TASK PROMPT ▸ Check each line of the material for the string "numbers", and copy the lines that have it.

DATASET CONTENT ▸
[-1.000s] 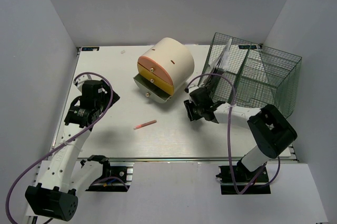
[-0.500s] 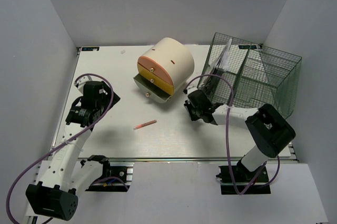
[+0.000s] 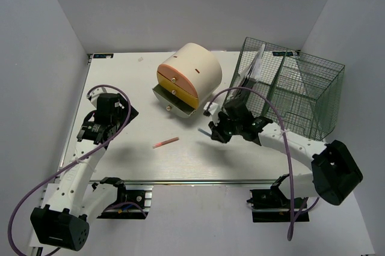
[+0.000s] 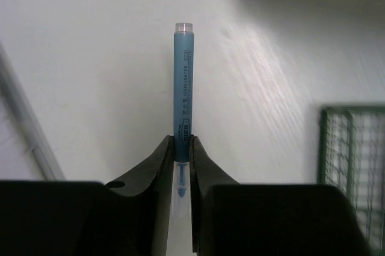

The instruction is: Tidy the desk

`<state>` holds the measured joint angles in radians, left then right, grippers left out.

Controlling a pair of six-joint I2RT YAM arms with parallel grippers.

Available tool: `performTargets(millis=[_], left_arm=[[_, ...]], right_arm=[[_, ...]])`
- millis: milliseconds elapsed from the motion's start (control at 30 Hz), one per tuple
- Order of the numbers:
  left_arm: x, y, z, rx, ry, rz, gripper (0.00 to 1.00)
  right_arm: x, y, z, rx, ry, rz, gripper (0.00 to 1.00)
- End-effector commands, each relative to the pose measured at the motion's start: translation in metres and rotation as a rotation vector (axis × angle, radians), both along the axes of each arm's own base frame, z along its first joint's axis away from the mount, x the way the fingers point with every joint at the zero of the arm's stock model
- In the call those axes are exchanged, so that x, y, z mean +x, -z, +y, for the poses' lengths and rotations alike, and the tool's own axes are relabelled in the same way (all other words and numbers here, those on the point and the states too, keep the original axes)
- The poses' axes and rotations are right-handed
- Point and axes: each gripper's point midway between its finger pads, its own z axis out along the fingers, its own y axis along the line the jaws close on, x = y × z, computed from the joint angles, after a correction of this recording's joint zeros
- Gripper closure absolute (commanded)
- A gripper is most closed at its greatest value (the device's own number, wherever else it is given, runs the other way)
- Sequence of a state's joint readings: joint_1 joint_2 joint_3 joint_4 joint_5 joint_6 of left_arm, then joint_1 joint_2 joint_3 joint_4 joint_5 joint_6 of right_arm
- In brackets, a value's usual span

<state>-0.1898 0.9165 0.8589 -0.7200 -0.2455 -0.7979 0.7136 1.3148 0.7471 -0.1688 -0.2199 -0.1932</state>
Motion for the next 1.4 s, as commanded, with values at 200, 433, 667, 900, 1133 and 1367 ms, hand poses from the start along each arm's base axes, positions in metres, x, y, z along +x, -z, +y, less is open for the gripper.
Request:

OUTPUT FOR THIS EXERCISE ▸
- Order of the numbers:
- In the call those axes are exchanged, so that x, y, z mean +x, -z, +y, for the poses' lengths and rotations alike, and the tool's own axes are relabelled in the same way (all other words and numbers here, those on the point and the states too, keep the original axes)

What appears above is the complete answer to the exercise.